1. Domain blocklist check¶

Layer curated list (hard-block) over auto-generated list (soft-block). Load both into memory at startup; refresh auto-generated list every 24 h via cron.

import hashlib
import json
import re
from pathlib import Path
from typing import Literal

# Load curated list (npm package ships JSON; or use python equivalent)
# pip install disposable-email-domains  (Python port: pyIsEmail / disposable-email-domains)
# For the auto-generated list, fetch:
# https://raw.githubusercontent.com/disposable/disposable/master/domains.json

CURATED: set[str] = set()   # populated from disposable-email-domains
AUTO_GEN: set[str] = set()  # populated from disposable/disposable daily

def load_lists(curated_path: str, autogen_path: str) -> None:
    global CURATED, AUTO_GEN
    with open(curated_path) as f:
        CURATED = set(json.load(f))
    with open(autogen_path) as f:
        AUTO_GEN = set(json.load(f))

def check_domain(domain: str) -> Literal["block", "softblock", "pass"]:
    d = domain.lower()
    if d in CURATED:
        return "block"
    if d in AUTO_GEN:
        return "softblock"
    return "pass"

2. Address normalization (Gmail, googlemail)¶

Normalize at write time and store both canonical hash and raw hash. Look up by canonical hash on login to detect same-person duplicates.

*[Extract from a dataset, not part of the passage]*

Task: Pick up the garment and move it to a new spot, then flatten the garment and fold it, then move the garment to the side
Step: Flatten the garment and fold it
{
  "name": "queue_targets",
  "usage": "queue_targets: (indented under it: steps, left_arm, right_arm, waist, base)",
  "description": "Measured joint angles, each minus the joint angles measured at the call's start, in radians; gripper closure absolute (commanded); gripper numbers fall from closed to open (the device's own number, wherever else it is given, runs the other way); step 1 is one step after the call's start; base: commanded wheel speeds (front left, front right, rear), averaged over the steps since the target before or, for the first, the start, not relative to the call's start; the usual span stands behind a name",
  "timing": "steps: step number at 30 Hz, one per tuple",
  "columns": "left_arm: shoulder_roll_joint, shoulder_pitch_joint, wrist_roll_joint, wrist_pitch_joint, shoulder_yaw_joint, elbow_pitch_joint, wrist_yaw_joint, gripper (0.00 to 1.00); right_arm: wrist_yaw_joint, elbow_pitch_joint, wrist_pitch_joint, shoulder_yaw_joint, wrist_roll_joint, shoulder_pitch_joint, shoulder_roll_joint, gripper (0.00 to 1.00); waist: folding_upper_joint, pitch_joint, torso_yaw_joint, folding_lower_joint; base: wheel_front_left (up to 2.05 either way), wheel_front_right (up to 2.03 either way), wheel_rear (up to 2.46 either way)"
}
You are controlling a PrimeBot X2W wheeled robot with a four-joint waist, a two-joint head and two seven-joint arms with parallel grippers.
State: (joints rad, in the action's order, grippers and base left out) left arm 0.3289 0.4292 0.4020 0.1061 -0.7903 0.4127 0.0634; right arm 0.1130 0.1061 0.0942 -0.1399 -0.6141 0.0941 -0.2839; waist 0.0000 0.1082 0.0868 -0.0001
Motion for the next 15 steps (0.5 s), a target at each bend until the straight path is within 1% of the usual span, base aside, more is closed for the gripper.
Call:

def canonicalize_email(email: str) -> str:
    """
    Canonical form used ONLY for dedup lookups, never shown to user.
    Covers: gmail.com, googlemail.com (dots + plus-addressing).
    Other providers (Yahoo, Outlook) do NOT strip dots — do not generalize.
    """
    local, _, domain = email.lower().strip().partition("@")
    domain = domain.strip()

    # googlemail.com is an alias for gmail.com
    if domain == "googlemail.com":
        domain = "gmail.com"

    if domain == "gmail.com":
        # Strip plus-suffix: [email protected] -> [email protected]
        local = local.split("+")[0]
        # Remove dots: j.o.h.n -> john
        local = local.replace(".", "")

    return f"{local}@{domain}"

def email_hashes(raw_email: str) -> dict[str, str]:
    canonical = canonicalize_email(raw_email)
    return {
        "raw_hash": hashlib.sha256(raw_email.lower().encode()).hexdigest(),
        "canonical_hash": hashlib.sha256(canonical.encode()).hexdigest(),
        "canonical": canonical,  # store temporarily for dedup query; discard after
    }

3. MX record validation¶

import dns.asyncresolver  # dnspython >= 2.0

async def has_mx(domain: str) -> bool:
    """No MX -> hard-block. MX present -> not sufficient (catch-all passes). Cache 24 h."""
    try:
        answers = await dns.asyncresolver.resolve(domain, "MX")
        return len(answers) > 0
    except Exception:
        return False
# Node: dns.promises.resolveMx(domain) -> records.length > 0

4. Paid reputation API (MaxMind minFraud)¶

Single call covers email.is_disposable, IP risk, proxy/VPN detection. Call only after free gates pass.

# pip install minfraud
from minfraud import AsyncClient

async def minfraud_score(email_sha256: str, ip: str, fp: str | None, acct: int, key: str) -> dict:
    async with AsyncClient(account_id=acct, license_key=key) as c:
        req = {"device": {"ip_address": ip}, "email": {"address": email_sha256, "hash_address": True}}
        if fp:
            req["device"]["fingerprint"] = fp
        r = await c.score(req)
        return {
            "risk_score": r.risk_score,           # 0-100
            "is_disposable": r.email.is_disposable if r.email else None,
            "is_anonymous": r.ip_address.traits.is_anonymous if r.ip_address else None,
        }

Multi-Account Linking¶

Normalized-email hashing¶

-- Store at registration; look up on new signup
CREATE TABLE users (
    id          BIGSERIAL PRIMARY KEY,
    email_raw_hash       TEXT NOT NULL,       -- SHA-256(raw_input.lower())
    email_canonical_hash TEXT NOT NULL,       -- SHA-256(canonicalize(email))
    created_at  TIMESTAMPTZ DEFAULT now()
);
CREATE UNIQUE INDEX idx_users_canonical ON users(email_canonical_hash);

-- Signup dedup query (before INSERT):
-- SELECT id FROM users WHERE email_canonical_hash = $1 LIMIT 1;
-- Match -> same person or abuse -> block with "account already exists, try logging in"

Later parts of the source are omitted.